Run `huggingface-cli login` now.

In [None]:
class TimeQADataModule(LightningDataModule):
    def __init__(
        self,
        task: Literal["binary", "multi", "open"],
        batch_size: int = 32,
        repo: str = "dasyd/time-qa",
    ):
        super().__init__()

        self.task = task
        self.batch_size = batch_size
        self.repo = repo

    def _load_dataset_split(self, splits: list[str]):
        """Workaround to overcome the missing hf implementation of only dowloading the split shards"""

        return load_dataset(
            self.repo,
            self.task,
            data_dir=self.task,
            data_files={split: f"{split}-*" for split in splits},
            verification_mode=VerificationMode.NO_CHECKS,
            num_proc=len(splits),
        )

    def prepare_data(self) -> None:
        # Download all, since only this is run on the main process
        self._load_dataset_split(["train", "val", "test"])

    def setup(self, stage: str) -> None:
        if stage == "fit":
            self.dataset = self._load_dataset_split(["train", "val"])
        elif stage == "test":
            self.dataset = self._load_dataset_split(["test"])

    def train_dataloader(self) -> DataLoader:
        return DataLoader(self.dataset["train"], batch_size=self.batch_size, shuffle=True)

    def val_dataloader(self) -> DataLoader:
        return DataLoader(self.dataset["val"], batch_size=self.batch_size)

    def test_dataloader(self) -> DataLoader:
        return DataLoader(self.dataset["test"], batch_size=self.batch_size)

    def all_splits(self) -> Dataset:
        return concatenate_datasets(self._load_dataset_split(["train", "val", "test"]).values())

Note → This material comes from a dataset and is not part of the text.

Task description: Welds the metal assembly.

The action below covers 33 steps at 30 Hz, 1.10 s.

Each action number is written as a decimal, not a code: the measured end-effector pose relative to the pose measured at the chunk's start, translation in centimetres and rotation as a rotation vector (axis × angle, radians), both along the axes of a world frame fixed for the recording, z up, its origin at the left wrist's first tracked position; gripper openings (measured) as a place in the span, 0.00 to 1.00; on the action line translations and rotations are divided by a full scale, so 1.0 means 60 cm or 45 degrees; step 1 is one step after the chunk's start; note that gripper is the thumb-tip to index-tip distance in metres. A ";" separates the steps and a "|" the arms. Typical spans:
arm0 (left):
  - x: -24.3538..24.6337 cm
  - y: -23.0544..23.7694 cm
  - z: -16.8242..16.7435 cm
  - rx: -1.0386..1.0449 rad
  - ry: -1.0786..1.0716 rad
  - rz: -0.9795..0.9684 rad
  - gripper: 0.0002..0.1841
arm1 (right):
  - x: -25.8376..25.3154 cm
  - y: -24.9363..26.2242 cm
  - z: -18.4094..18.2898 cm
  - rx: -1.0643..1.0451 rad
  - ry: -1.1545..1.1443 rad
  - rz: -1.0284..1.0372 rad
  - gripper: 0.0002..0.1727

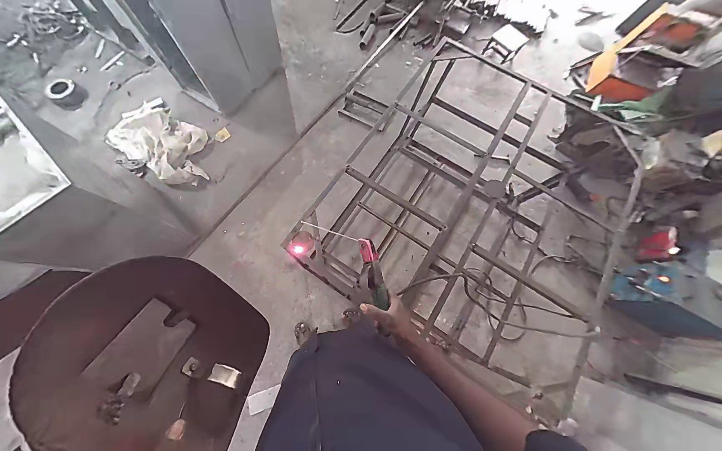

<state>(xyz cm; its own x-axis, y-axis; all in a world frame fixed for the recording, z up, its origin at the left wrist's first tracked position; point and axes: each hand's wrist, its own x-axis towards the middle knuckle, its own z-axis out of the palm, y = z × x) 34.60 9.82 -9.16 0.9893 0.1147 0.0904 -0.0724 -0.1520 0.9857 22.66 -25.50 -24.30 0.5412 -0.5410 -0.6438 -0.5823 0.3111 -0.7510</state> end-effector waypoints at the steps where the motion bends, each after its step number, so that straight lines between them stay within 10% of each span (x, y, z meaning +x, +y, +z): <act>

module = TimeQADataModule(task="binary")  # TODO: load all variants (binary, multi, open)!
module.prepare_data()
complete = module.all_splits()
complete

In [None]:
next(iter(complete)).keys()

In [None]:
data = pd.DataFrame.from_records(
    [
        {
            "sample_id": entry["sample_id"],
            "question_id": entry["question_id"],
            "textual_description": entry["textual_description"],
            "question_type": entry["question_type"],
            "question": entry["question"],
            "answer_type": entry["answer_type"],
            "answer": entry["answer"],
            "action_sequence": [],  # Not available in the dataset
        }
        for entry in tqdm(complete)
    ],
)
pd.to_pickle(data, "textual_part.pkl")

In [None]:
data = pd.read_pickle("textual_part.pkl")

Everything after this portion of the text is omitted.